前眼部OCT検査

今日はお昼から白内障手術を21例行ないました。うち、3例で多焦点IOLを使用しました。うち1例はリストアトーリックで、乱視矯正を兼ねた多焦点IOLでした。

多焦点IOLでは、術後に「メガネなし」の裸眼での視力が期待されますので、屈折誤差があると興ざめです。とはいえ、誤差をゼロにすることはできません。ということで、乱視矯正を追加したリストアは術前乱視が強めの症例に向いています。

ただし、このレンズを使っても、軸が狂っては乱視が矯正されないばかりか、かえって増えることもあり得ます。その意味で、使用が難しく、神経を使わされるレンズです。

多焦点使用例では、術後に乱視を±1.0Dにするのが理想とはよく言われます。ということは、術前乱視1.5Dでもトーリックを使うべしということですが、このあたりの矯正が実は最も難しいのです。

その理由として、最近、角膜後面の屈折(乱視)が注目されています。角膜後面の屈折は値そのものは大きくありません。というのも、角膜と房水の屈折率があまり変わらないからです。しかし、症例によっては〜0.5Dの乱視が角膜後面に存在します。±1.0Dにおさめるためには無視しえない値です。

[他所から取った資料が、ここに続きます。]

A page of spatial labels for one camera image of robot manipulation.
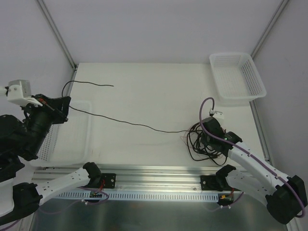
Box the thin black cable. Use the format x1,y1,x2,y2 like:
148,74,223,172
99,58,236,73
61,80,193,133

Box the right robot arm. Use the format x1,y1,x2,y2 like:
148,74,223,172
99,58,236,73
200,116,308,224

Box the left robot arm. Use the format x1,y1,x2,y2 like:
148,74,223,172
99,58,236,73
0,94,102,225

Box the left white plastic basket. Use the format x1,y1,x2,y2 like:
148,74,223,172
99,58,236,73
29,101,92,167

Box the white plastic basket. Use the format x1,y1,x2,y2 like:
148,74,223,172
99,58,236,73
29,101,92,167
209,52,267,104

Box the right white plastic basket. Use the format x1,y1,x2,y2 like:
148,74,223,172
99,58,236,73
209,52,267,104

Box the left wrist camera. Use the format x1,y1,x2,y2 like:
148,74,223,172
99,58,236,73
0,80,33,106

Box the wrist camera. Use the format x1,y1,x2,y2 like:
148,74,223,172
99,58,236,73
209,109,224,120
0,80,33,106

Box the white slotted cable duct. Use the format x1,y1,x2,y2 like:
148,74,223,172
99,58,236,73
56,190,218,203

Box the left aluminium frame post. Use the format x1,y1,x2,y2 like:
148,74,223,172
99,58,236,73
35,0,77,70

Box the aluminium frame post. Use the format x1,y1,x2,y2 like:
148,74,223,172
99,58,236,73
251,0,290,60
35,0,77,70

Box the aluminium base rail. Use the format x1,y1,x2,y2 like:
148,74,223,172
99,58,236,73
30,164,248,195

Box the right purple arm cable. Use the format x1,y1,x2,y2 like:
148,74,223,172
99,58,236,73
200,97,308,217

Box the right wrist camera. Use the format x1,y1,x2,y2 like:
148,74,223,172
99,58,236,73
209,109,224,120

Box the right aluminium frame post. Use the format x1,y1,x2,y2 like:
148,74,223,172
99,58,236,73
251,0,290,60

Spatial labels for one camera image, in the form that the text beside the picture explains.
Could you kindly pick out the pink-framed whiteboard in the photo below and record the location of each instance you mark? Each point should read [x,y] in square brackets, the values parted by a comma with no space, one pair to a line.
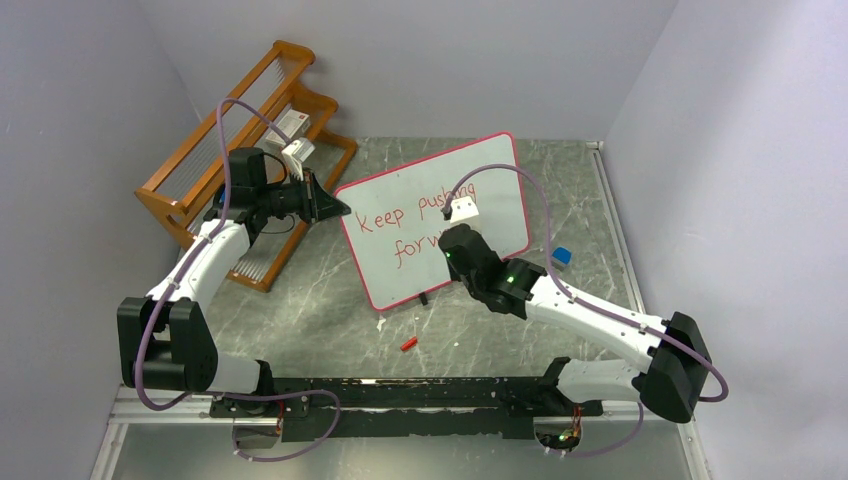
[396,219]

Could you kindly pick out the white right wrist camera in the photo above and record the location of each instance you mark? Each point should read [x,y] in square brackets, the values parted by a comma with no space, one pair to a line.
[463,210]

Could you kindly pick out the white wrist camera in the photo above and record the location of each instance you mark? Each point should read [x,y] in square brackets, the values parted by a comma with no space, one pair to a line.
[463,210]
[296,152]

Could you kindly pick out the red marker cap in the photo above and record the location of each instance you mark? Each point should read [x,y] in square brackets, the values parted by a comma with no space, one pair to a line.
[409,344]

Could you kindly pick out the white red box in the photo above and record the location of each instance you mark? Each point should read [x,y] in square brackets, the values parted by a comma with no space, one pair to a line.
[293,123]

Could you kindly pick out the orange wooden rack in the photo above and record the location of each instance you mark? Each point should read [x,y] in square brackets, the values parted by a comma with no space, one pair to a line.
[181,191]

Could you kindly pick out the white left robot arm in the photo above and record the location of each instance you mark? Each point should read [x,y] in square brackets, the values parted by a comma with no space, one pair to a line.
[164,340]

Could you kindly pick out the blue eraser block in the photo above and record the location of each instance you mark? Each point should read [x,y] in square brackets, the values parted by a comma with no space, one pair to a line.
[561,258]

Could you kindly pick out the aluminium frame rail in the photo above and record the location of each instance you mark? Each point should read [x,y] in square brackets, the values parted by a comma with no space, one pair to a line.
[695,457]

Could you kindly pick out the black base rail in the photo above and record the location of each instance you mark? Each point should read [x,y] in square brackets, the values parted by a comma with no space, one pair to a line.
[382,408]

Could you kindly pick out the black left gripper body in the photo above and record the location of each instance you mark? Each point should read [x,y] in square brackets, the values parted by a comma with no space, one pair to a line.
[299,195]

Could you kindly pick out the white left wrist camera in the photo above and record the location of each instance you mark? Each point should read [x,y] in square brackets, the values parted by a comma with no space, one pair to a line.
[296,152]

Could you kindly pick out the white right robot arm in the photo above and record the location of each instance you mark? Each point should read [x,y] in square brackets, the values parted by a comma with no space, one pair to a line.
[661,363]

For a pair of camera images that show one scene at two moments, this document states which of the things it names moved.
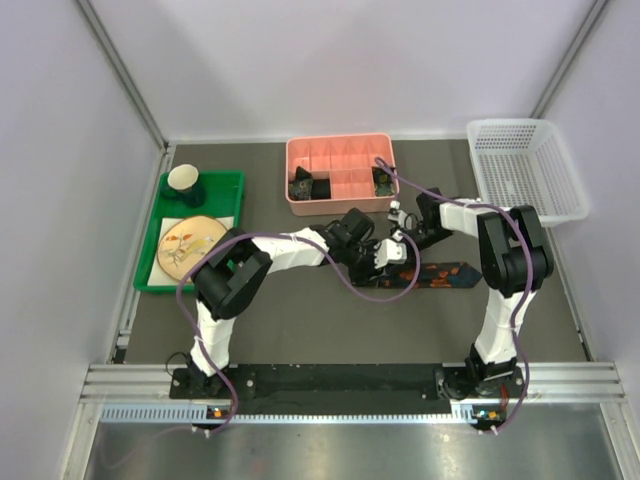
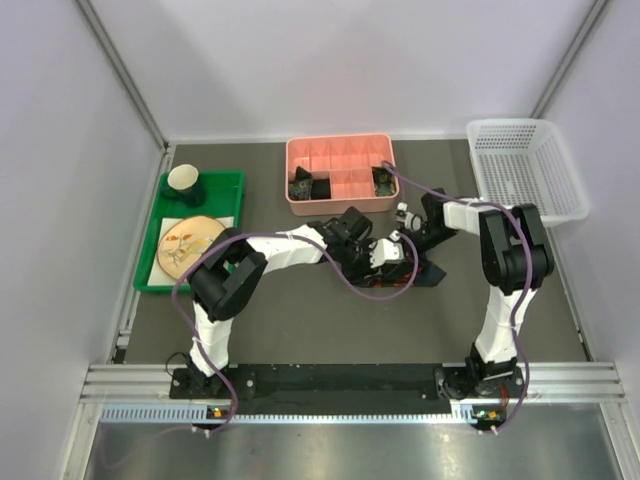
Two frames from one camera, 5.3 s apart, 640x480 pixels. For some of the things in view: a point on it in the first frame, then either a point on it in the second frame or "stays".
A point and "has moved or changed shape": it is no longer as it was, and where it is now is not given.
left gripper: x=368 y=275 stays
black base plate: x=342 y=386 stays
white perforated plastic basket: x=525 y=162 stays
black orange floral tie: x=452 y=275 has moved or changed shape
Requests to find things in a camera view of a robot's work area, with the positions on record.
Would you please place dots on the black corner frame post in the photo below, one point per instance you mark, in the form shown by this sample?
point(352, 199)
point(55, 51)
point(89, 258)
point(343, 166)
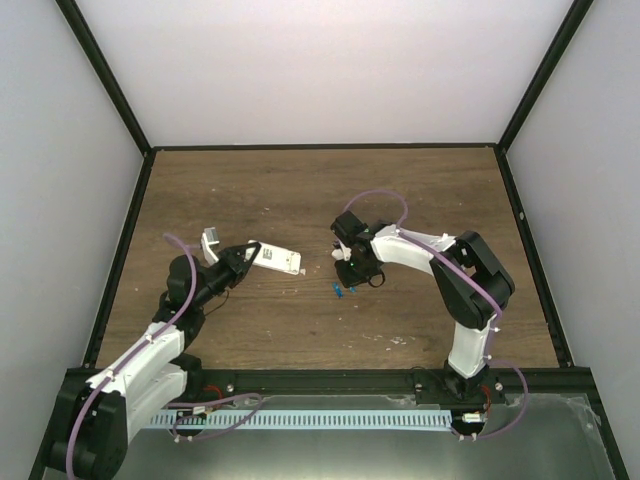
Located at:
point(88, 43)
point(563, 37)

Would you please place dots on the black right base frame rail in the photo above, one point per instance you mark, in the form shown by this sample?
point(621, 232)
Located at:
point(557, 336)

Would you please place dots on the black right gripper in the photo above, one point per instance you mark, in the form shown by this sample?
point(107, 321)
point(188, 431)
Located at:
point(348, 279)

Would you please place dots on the light blue slotted cable duct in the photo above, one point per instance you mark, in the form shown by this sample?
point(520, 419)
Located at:
point(403, 420)

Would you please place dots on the black right corner frame post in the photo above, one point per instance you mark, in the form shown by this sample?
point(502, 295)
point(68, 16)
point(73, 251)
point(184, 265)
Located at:
point(563, 37)

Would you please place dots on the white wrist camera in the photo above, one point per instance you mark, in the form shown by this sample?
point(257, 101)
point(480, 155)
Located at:
point(208, 243)
point(340, 252)

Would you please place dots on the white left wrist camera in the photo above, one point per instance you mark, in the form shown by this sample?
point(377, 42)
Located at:
point(208, 243)

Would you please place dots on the black rear base frame rail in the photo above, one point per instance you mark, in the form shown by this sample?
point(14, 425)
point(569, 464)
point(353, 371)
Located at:
point(328, 146)

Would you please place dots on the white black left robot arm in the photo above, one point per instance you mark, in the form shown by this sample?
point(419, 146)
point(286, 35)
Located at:
point(95, 419)

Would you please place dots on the black left base frame rail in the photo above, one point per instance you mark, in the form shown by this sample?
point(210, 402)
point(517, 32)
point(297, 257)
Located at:
point(106, 303)

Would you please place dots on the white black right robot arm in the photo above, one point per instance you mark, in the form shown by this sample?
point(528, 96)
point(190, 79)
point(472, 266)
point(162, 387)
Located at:
point(474, 285)

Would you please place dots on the black base frame rail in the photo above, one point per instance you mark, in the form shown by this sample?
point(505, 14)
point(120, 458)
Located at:
point(106, 303)
point(328, 146)
point(557, 336)

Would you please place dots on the white remote control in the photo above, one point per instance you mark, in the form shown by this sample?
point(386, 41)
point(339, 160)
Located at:
point(278, 259)

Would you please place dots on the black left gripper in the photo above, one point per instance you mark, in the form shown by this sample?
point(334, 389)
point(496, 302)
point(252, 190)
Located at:
point(232, 258)

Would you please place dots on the black left corner frame post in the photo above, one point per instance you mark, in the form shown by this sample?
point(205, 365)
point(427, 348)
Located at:
point(88, 43)

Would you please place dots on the grey metal front plate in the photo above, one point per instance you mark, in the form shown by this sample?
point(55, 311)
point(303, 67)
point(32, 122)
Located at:
point(540, 436)

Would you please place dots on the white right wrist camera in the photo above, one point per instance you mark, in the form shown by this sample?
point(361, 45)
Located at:
point(340, 252)

ということで、当院では、角膜後面の屈折を入れた「real K」を算定し、乱視度数の決定に使っています。real Kをアルコンのカルキュレーターに代入し、IOLの乱視度数を決めるのです。

しかし、このカルキュレーターがくせ者で、「最適乱視度数」として、0.25Dの過矯正を見込んでいるほか、切開惹起乱視も過大評価されています。よって、耳側切開の場合正乱視で、上強膜切開の場合倒乱視で過矯正になる可能性大です。注意が必要です。

real Kを測定するのには、前眼部OCTカシアを用います。この検査は現在、高度先進医療に入っており、公的保険と自費診療の併用が行なえます。前眼部OCTは屈折矯正手術では必須の検査です。

当院では3000円の自費診療となります。